**About this exercise**
Range to reproduce from the entries below: the line with "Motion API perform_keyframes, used", the line with "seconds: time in", and every line in between. Give them exactly and give nothing else.

**The input**

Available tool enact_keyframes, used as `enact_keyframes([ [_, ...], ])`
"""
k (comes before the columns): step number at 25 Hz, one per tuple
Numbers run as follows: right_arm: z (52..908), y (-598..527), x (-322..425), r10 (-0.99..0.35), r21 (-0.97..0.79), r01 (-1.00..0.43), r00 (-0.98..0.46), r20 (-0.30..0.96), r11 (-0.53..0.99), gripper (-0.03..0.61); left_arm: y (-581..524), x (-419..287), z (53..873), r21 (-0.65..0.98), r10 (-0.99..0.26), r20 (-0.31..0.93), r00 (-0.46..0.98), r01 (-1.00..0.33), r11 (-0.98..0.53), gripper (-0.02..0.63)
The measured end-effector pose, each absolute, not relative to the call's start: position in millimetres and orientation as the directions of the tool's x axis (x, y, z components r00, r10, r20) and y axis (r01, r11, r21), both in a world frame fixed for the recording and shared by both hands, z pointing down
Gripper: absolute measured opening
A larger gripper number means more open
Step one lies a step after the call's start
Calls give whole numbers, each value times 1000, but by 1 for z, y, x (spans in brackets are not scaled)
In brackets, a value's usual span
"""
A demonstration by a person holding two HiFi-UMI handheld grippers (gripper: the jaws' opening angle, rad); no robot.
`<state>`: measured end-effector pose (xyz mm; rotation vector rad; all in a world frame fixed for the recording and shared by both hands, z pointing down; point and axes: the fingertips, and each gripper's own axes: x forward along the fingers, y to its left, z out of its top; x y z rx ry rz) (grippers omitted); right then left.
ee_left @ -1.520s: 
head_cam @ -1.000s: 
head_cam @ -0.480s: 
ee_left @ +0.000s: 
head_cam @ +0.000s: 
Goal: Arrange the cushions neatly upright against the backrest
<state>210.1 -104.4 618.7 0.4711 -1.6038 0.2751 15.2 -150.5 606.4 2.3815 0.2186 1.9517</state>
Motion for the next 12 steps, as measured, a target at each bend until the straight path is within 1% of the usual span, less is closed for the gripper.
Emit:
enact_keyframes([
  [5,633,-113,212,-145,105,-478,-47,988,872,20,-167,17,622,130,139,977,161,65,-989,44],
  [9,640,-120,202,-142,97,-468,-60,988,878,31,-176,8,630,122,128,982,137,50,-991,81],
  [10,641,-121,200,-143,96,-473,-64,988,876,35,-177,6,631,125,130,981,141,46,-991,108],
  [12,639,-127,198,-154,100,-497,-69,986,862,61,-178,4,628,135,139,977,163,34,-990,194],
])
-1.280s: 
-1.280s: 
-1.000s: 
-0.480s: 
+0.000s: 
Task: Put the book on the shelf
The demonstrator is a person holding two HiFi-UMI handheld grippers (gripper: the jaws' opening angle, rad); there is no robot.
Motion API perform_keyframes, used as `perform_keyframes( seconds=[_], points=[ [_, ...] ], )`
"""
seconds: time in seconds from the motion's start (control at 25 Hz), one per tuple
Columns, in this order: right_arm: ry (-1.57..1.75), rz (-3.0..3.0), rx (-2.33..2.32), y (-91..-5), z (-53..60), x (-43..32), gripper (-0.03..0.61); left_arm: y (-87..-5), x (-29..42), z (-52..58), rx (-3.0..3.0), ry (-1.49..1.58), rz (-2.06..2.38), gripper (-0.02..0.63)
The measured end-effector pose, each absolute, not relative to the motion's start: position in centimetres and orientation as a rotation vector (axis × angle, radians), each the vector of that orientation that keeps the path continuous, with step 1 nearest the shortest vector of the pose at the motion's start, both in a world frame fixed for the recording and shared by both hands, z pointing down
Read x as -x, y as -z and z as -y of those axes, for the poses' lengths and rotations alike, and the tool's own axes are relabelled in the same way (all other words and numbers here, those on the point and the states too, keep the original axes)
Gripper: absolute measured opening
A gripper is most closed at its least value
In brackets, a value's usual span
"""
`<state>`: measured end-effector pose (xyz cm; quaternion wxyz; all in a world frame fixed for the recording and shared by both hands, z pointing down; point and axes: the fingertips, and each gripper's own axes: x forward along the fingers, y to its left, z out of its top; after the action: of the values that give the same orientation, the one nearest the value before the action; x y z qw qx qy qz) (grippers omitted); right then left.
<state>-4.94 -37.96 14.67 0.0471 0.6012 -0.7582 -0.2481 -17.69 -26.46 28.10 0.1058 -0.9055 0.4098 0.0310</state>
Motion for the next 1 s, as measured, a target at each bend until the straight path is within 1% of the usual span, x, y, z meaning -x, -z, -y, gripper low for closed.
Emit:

**Your response**
Motion API perform_keyframes, used as `perform_keyframes( seconds=[_], points=[ [_, ...] ], )`
"""
seconds: time in seconds from the motion's start (control at 25 Hz), one per tuple

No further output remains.